Results 1 to 13 of 13

Thread: rANS light (or tANS)

  1. #1
    Member SolidComp's Avatar
    Join Date
    Jun 2015
    Location
    USA
    Posts
    353
    Thanks
    131
    Thanked 54 Times in 38 Posts

    rANS light (or tANS)

    Ahoy. I read that rANS has a processing overhead comparable to Huffman. Is this accurate? Is there an implementation as light as something like SLZ is with gzip? This would be less than 1 MB of RAM and maybe 1% or something of CPU running at line rate on a 10 GbE network connection. Does Zstd have a mode that is super light like this?

    If this doesn't exist, could it exist, in theory? Zstd apparently goes much faster with a dictionary, and I wonder if it would be possible to build some sort of super fast and super lightweight ANS implementation that uses a dictionary tailored for small data payloads. That would be sweet. Benchmarks usually don't report the CPU and memory overhead, which is frustrating. I also wonder if GLZA can run super light.

  2. #2
    Administrator Shelwien's Avatar
    Join Date
    May 2008
    Location
    Kharkov, Ukraine
    Posts
    3,977
    Thanks
    296
    Thanked 1,305 Times in 741 Posts
    > I read that rANS has a processing overhead comparable to Huffman.

    rANS is an equivalent of arithmetic coding.
    It requires multiplications, so has to be slower than Huffman coding.

    tANS processing (actual coding steps) are equivalent to huffman,
    but lookup-tables are larger and their generation is more complex.

    > Is there an implementation as light as something like SLZ is with gzip?

    You can test zstd --fast modes.

    > Does Zstd have a mode that is super light like this?

    In terms of encoding speed and memory usage, yes.
    I don't know whether there's an implementation with static tables for entropy coding (like SLZ),
    but that's possible too.

    > I wonder if it would be possible to build some sort of super fast and super
    > lightweight ANS implementation that uses a dictionary tailored for small
    > data payloads. That would be sweet.

    You don't need zstd for your case. Just write a simple custom solution.

    > Benchmarks usually don't report the CPU and memory overhead, which is frustrating.

    For LZ this information is unnecessary - CPU usage should be normally 100% and you
    can just look at coding speed. And memory usage depends on parameters
    (windows size, hashtable size, matchfinder type etc) which can be manually controlled
    to work with almost any given amount of memory.

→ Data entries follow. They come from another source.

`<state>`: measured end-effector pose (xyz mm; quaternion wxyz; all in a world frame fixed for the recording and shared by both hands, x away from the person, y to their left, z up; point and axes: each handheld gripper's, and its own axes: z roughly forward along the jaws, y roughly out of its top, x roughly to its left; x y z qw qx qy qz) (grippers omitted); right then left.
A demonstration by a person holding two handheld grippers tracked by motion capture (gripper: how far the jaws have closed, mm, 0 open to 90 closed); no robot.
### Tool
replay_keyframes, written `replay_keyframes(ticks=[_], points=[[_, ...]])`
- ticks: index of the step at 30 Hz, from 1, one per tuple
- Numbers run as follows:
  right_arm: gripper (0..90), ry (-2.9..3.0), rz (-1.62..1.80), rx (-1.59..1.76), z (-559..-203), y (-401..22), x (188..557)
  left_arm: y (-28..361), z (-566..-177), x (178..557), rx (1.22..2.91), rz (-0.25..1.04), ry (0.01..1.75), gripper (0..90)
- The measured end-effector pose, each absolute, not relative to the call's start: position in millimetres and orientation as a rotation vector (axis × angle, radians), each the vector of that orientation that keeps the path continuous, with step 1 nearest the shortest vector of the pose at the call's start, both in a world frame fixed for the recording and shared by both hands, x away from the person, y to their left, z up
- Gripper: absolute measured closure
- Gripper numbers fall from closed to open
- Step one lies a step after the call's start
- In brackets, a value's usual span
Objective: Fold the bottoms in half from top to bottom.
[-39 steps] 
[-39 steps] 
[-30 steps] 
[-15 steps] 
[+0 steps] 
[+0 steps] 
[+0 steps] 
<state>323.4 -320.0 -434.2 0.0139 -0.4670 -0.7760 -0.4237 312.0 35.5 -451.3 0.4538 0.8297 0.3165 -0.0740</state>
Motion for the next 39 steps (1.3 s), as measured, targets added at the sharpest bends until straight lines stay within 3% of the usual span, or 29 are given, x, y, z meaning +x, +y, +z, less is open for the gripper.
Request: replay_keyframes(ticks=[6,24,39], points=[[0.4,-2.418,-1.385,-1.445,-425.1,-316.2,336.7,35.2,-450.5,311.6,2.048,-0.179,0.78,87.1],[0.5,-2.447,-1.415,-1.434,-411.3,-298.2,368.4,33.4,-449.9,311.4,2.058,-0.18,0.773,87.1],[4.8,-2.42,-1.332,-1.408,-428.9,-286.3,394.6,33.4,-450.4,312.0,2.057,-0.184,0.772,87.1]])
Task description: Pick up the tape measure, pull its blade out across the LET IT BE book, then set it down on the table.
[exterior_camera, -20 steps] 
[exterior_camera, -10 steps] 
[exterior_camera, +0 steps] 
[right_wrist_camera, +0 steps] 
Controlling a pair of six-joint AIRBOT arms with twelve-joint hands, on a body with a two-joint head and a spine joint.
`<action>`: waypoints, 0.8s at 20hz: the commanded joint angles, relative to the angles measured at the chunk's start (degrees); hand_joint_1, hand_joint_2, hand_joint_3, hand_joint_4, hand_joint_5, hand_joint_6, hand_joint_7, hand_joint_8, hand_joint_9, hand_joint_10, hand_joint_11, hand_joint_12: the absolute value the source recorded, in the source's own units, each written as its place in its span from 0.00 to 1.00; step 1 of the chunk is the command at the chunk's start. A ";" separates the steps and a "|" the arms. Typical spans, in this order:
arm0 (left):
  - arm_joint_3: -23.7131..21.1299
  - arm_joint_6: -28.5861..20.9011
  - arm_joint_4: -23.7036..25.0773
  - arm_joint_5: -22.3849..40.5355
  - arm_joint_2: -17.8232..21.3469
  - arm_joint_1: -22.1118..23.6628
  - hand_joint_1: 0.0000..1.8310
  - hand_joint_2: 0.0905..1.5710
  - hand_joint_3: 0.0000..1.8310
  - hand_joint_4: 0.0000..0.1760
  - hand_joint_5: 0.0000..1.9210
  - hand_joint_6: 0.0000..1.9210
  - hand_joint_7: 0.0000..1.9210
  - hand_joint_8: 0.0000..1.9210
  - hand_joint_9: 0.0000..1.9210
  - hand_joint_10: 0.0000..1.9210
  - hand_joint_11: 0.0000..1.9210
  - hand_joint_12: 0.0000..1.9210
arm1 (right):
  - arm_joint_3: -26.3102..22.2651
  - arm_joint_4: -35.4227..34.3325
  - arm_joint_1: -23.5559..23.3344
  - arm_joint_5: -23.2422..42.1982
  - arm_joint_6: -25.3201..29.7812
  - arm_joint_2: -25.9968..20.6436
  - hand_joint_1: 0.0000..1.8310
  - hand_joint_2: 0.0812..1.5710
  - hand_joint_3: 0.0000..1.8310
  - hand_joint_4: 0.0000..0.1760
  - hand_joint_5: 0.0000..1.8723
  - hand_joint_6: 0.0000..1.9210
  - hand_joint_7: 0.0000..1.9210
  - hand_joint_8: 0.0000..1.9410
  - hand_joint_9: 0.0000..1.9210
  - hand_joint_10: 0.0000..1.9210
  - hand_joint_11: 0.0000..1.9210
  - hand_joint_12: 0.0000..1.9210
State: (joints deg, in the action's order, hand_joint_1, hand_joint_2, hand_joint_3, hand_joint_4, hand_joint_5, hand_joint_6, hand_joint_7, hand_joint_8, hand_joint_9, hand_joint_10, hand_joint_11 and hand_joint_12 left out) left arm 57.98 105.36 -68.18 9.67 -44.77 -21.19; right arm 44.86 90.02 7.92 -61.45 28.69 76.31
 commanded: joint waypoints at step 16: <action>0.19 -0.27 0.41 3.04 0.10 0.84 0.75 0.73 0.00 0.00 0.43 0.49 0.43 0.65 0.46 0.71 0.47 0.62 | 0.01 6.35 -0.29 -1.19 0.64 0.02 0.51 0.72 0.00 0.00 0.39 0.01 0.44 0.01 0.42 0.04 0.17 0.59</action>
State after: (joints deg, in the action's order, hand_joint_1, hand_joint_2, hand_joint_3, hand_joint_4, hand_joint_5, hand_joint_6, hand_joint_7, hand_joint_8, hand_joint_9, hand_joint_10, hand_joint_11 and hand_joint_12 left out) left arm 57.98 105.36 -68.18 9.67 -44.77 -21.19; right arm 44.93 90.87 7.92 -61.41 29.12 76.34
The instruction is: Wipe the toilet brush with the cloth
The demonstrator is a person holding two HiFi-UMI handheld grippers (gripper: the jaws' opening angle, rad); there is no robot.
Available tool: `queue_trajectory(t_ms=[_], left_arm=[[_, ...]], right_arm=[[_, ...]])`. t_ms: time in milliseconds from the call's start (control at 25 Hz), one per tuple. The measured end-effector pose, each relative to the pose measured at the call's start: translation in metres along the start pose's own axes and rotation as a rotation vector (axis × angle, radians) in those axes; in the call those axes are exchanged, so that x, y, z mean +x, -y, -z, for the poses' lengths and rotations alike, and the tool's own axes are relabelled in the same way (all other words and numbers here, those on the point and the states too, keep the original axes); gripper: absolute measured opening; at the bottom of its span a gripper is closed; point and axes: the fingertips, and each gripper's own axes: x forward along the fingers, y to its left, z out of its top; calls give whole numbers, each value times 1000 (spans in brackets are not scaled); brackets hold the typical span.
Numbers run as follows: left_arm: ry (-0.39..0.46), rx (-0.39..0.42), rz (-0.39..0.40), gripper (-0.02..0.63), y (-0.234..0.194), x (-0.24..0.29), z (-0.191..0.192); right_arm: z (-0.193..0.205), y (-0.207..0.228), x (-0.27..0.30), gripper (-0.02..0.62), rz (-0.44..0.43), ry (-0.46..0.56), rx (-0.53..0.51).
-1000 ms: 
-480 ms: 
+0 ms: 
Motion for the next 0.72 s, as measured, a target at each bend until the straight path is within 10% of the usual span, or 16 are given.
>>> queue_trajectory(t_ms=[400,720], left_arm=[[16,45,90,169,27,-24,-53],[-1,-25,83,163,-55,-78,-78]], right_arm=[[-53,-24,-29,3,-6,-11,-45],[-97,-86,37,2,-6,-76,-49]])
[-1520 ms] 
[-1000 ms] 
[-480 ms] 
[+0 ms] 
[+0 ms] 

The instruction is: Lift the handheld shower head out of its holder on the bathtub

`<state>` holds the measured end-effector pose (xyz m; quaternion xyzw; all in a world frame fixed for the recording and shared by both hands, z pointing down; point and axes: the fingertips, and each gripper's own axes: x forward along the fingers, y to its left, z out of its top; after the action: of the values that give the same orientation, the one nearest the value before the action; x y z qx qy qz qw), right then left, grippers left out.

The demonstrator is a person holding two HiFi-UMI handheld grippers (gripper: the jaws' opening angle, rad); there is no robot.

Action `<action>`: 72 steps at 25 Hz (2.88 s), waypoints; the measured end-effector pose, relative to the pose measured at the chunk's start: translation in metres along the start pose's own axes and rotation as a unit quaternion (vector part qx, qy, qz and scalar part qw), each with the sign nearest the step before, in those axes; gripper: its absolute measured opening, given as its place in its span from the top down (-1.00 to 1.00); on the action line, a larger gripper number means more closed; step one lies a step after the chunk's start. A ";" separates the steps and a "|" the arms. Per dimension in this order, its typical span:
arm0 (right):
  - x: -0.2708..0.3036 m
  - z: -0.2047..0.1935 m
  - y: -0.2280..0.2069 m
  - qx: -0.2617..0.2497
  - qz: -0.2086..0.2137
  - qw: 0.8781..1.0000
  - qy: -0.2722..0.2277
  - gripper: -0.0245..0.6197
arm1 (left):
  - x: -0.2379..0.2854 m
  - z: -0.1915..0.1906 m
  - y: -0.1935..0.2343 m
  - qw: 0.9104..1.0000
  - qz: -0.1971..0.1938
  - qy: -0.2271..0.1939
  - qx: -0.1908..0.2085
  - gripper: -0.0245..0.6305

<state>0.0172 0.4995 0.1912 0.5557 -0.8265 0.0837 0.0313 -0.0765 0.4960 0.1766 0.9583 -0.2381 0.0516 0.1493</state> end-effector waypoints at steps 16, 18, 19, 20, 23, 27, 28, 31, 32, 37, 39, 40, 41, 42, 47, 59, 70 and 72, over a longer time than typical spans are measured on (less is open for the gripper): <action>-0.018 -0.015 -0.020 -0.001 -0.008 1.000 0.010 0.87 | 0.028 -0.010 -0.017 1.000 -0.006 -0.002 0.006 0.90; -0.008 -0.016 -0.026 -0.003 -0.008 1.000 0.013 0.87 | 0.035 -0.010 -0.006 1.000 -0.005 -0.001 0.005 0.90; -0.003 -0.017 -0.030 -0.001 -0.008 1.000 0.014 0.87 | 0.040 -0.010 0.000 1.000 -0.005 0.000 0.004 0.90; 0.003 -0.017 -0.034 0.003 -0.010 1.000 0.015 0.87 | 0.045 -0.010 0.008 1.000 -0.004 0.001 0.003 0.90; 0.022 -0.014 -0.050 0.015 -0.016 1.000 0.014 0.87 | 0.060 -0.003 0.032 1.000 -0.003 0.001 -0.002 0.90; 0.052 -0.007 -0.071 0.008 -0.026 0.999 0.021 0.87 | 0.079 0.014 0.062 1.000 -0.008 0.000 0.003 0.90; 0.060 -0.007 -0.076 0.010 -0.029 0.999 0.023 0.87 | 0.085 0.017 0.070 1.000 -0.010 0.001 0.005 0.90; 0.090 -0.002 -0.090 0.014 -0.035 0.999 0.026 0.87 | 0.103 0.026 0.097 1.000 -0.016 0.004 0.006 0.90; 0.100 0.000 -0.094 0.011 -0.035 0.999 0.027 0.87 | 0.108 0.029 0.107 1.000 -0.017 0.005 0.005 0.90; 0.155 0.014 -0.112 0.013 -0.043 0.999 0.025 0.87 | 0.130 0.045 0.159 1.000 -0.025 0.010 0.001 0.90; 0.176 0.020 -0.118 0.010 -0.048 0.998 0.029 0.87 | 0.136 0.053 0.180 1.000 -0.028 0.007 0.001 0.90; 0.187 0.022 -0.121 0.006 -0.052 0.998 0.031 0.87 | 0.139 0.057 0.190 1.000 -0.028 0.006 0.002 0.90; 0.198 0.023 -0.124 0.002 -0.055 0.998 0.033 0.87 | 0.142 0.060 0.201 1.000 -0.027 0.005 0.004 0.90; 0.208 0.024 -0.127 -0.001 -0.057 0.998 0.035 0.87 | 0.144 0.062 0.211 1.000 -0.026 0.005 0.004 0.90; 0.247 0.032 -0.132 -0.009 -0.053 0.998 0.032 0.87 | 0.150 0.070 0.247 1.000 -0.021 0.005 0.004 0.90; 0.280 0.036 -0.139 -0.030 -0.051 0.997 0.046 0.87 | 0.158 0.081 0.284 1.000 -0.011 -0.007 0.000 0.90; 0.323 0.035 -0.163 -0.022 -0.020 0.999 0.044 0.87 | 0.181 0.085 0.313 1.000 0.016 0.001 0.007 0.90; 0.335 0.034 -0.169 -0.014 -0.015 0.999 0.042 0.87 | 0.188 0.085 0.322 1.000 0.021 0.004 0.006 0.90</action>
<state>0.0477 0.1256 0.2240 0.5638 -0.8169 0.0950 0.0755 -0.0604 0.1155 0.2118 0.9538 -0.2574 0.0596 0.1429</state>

    But you can try to use this utility for memory usage checks: http://nishi.dreamhosters.com/u/memchk_v0.rar
    (PeakWorkingSetSize is the maximal volume of memory used during the test;
    keep in mind that this value takes the whole executable footprint into account,
    so minimum is around 2.5MB).

    You can control zstd memory usage with "secret" options like "--zstd=wlog=15".

    > I also wonder if GLZA can run super light.

    Its called "LZW" in that case.
    GLZA benefits come from its dictionary generation algorithm, but its also very slow.

  3. #3
    Member SolidComp's Avatar
    Join Date
    Jun 2015
    Location
    USA
    Posts
    353
    Thanks
    131
    Thanked 54 Times in 38 Posts
    I've been confused by static Huffman since seeing the HPACK spec. There they have a predefined Huffman tree, like the characters 0 1 2 a e i o u s t are all five bits and so forth. Does static Huffman normally mean something else, like one custom tree for the whole payload?

    https://www.rfc-editor.org/rfc/rfc7541.html#appendix-B

    What do you mean by the 100% CPU? Do you mean for a production server running a bunch of stuff it should use all available CPU?

  4. #4
    Member
    Join Date
    Nov 2013
    Location
    Kraków, Poland
    Posts
    803
    Thanks
    244
    Thanked 255 Times in 159 Posts
    Surprisingly, currently the fastest available for CPU is rANS: ~1500MB/s/core decoding: https://github.com/jkbonfield/rans_static vs ~500 for tANS.
    This amazing speed is thanks to using SIMD ... but requires 32 independent streams.
    Splitting data into independent parts, like H.265 into slices, is usually at cost of compression ratio.
    For LZ77 we can e.g. prepare a common dictionary, and expand it independently for each "slice".

    However, there is practically no penalty for simple models like i.i.d., Markov ... like used for entropy coders in zstd-like compressors.
    Zstd uses (4) static probability distributions per frame - we could accumulate multiple such entropy coding tasks and encode/decode them simultaneously exploiting the speedup.
    ... ok, James' implementation rather uses the same probability distribution for all 32 independent streams - the question is speed penalty for using separate distributions?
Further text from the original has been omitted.